Centralization and Sociopathology

Concentrated power and wealth are intrinsically sociopathological by their very nature.


I have long spoken of the dangers inherent to centralization of power and the extreme concentrations of wealth centralization inevitably creates.


Longtime contributor C.D. recently highlighted another danger of centralization:sociopaths/psychopaths excel in organizations that centralize power, and their ability to flatter, browbeat and manipulate others greases their climb to the top.

In effect, centralization is tailor-made for sociopaths gaining power. Sociopaths seek power over others, and centralization gives them the perfect avenue to control over millions or even entire nations.

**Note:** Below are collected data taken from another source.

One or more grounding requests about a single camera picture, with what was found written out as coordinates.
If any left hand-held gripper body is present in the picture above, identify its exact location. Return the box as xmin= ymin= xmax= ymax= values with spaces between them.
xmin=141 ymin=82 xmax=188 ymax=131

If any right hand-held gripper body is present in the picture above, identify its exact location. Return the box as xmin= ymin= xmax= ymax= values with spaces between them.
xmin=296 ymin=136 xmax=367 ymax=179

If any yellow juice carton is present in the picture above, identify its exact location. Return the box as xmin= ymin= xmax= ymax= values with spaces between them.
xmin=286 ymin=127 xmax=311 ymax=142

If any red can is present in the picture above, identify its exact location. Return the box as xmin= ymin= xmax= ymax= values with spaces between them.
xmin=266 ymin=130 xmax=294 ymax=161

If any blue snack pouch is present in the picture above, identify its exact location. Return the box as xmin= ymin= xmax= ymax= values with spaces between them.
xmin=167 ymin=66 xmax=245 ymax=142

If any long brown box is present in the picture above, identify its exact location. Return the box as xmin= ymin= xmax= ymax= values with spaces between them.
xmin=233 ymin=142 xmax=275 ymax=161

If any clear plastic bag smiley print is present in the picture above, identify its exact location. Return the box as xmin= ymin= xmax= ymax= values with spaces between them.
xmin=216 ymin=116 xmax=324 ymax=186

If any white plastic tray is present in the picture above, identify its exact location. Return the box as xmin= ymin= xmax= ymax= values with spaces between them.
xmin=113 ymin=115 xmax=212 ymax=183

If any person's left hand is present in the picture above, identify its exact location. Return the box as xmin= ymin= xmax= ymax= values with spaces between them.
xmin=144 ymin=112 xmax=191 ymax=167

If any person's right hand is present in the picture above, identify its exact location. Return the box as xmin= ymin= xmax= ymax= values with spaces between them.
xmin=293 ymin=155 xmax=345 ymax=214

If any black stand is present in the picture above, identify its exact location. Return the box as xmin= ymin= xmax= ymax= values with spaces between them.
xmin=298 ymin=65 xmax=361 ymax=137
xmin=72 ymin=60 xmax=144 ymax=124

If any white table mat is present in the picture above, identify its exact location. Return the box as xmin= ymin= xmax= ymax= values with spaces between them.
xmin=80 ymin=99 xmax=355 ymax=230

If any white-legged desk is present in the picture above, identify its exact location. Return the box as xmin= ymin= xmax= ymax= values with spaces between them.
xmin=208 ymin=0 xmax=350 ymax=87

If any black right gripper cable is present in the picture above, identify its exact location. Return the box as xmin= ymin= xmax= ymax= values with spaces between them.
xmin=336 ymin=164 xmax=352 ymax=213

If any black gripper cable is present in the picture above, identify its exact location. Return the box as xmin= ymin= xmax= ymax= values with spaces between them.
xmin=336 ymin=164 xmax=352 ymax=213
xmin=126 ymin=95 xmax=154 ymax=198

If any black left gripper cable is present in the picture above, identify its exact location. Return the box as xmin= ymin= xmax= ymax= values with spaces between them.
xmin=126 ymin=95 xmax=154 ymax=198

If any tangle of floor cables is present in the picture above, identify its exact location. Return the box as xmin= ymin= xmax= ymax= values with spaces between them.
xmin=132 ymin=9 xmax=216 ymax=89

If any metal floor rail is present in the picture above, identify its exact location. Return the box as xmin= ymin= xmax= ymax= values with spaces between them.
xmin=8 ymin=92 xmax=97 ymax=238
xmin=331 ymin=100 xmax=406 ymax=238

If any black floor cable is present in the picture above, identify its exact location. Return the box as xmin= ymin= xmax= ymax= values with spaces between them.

Even worse (from the view of non-sociopaths), their perverse abilities are tailor-made for excelling in office and national politics via ruthless elimination of rivals and enemies and grandiose appeals to national greatness, ideological purity, etc.

As C.D. points out, the ultimate protection against sociopathology is to minimize the power held in any one agency, organization or institution:
After you watch these films on psychopaths, I think you'll have an even greater understanding of why your premise of centralization is a key problem of our society. The first film points out that psychopaths generally thrive in the corporate/government top-down organization (I have seen it happen in my agency, unfortunately) and that when they come to power, their values (or lack thereof) tend to pervade the organization to varying degrees. In some cases, they end up creating secondary psychopaths which is kind of like a spiritual/moral disease that infects people. 
If we are to believe the premise in the film that there are always psychopaths among us in small numbers, it follows then that we must limit the power of any one institution, whether it's private or public, so that the damage created by psychopaths is limited. 
It is very difficult for many people to fathom that there are people in our society that are that evil, for lack of a better term, and it is even harder for many people in society to accept that people in the higher strata of our society can exhibit these dangerous traits. 
The same goes for criminal behavior. From my studies, it's pretty clear that criminality is fairly constant throughout the different levels of our society and yet, it is the lower classes that are subjected to more scrutiny by law enforcement. The disparity between blue collar and white collar crime is pretty evident when one looks at arrests and sentencing. The total lack of effective enforcement against politically connected banks over the last few years is astounding to me and it sets a dangerous precedent. Corruption and psychopathy go hand in hand. 
A less dark reason for avoiding over centralization is that we have to be aware of normal human fallibility. Nobody possesses enough information, experience, ability, lack of bias, etc. to always make the right decisions.
Defense Against the Psychopath (video, 37 minutes; the many photos of political, religious and secular leaders will likely offend many/most; if you look past these outrages, there is useful information here)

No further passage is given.